■ **Task directions**:
Apart from the images, the entire listing below must be restated word for word.

^^^^^^^^^^^^^^^^

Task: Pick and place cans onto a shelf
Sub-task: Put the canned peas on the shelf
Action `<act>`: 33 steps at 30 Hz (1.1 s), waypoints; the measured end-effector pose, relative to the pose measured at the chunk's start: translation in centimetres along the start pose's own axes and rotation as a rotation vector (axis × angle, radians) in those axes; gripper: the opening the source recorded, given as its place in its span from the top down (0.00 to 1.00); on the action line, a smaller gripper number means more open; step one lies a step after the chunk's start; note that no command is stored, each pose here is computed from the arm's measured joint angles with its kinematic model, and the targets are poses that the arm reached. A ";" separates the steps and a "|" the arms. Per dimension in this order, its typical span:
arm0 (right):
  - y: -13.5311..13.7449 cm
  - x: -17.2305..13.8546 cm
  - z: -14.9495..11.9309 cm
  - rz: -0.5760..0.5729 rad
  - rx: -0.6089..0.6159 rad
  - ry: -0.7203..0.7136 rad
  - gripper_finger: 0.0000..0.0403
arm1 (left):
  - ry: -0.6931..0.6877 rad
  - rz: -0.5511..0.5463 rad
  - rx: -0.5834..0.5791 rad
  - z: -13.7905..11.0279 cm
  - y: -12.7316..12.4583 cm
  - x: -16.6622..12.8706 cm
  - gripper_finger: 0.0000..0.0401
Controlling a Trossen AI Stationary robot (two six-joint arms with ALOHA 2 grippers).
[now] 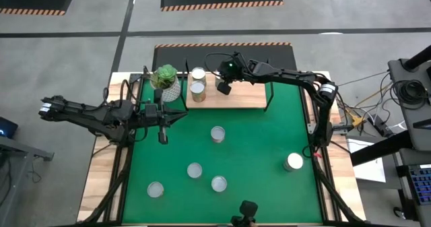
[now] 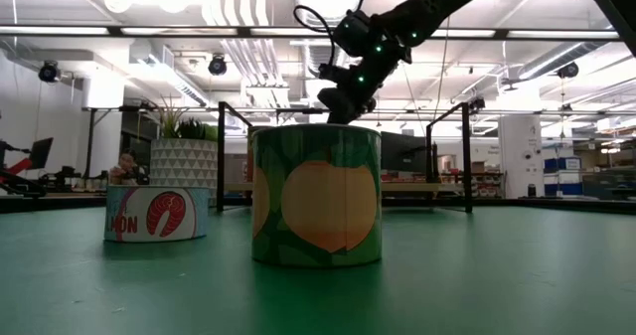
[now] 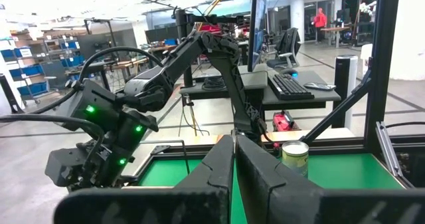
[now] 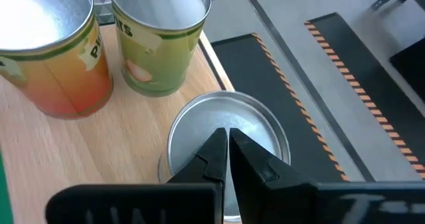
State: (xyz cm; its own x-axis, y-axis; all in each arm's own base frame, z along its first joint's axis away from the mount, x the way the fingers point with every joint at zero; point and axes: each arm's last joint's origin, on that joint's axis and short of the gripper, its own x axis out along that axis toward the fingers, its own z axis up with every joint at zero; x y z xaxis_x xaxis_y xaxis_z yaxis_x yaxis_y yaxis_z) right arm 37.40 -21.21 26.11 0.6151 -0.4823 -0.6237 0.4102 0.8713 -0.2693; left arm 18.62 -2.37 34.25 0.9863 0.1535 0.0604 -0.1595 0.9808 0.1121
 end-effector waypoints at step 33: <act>19.5 -26.5 -11.1 0.471 0.183 0.679 0.98 | 0.024 -0.026 -0.130 -0.6 -0.8 1.8 1.00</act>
State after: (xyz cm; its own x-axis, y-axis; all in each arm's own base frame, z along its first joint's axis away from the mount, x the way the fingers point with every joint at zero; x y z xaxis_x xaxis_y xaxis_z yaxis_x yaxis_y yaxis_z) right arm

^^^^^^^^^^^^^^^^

■ **The answer**:
Task: Pick and place cans onto a shelf
Sub-task: Put the canned peas on the shelf
Action `<act>`: 33 steps at 30 Hz (1.1 s), waypoints; the measured end-effector pose, relative to the pose measured at the chunk's start: translation in centimetres along the start pose's own axes and rotation as a rotation vector (axis × angle, radians) in those axes; gripper: the opening the source recorded, given as its place in its span from the top down (0.00 to 1.00); on the action line, a smaller gripper number means more open; step one lies a step after the chunk's start; note that no command is stored, each pose here is computed from the arm's measured joint angles with its kinematic model, and the targets are poses that the arm reached. A ";" separates the steps and a "|" the arms. Per dimension in this order, its typical span:
arm0 (right):
  - y: -13.5311..13.7449 cm
  - x: -17.2305..13.8546 cm
  - z: -14.9495..11.9309 cm
  - rz: -0.5760..0.5729 rad
  - rx: -0.6089..0.6159 rad
  - ry: -0.7203..0.7136 rad
  - gripper_finger: 0.0000..0.0403
arm1 (left):
  - ry: -0.6931..0.6877 rad
  - rz: -0.5511..0.5463 rad
  - rx: -0.5834..0.5791 rad
  - z: -13.7905..11.0279 cm
  - y: -12.7316..12.4583 cm
  - x: -16.6622..12.8706 cm
  - gripper_finger: 0.0000..0.0401
Controlling a Trossen AI Stationary robot (two six-joint arms with ALOHA 2 grippers).
[now] 
[now] 
[now] 
[now] 
State: (xyz cm; its own x-axis, y-axis; all in each arm's own base frame, z along its first joint's axis away from the mount, x the way the fingers point with every joint at zero; point and axes: each arm's last joint's origin, on that joint's axis and short of the gripper, its own x axis out along that axis toward the fingers, its own z axis up with every joint at zero; x y z xaxis_x xaxis_y xaxis_z yaxis_x yaxis_y yaxis_z) right arm 37.40 -21.21 26.11 0.6151 -0.4823 -0.6237 0.4102 0.8713 -0.2693; left arm 18.62 -2.37 34.25 0.9863 0.1535 0.0604 -0.1595 0.9808 0.1121
 end-effector waypoints at step 33: <act>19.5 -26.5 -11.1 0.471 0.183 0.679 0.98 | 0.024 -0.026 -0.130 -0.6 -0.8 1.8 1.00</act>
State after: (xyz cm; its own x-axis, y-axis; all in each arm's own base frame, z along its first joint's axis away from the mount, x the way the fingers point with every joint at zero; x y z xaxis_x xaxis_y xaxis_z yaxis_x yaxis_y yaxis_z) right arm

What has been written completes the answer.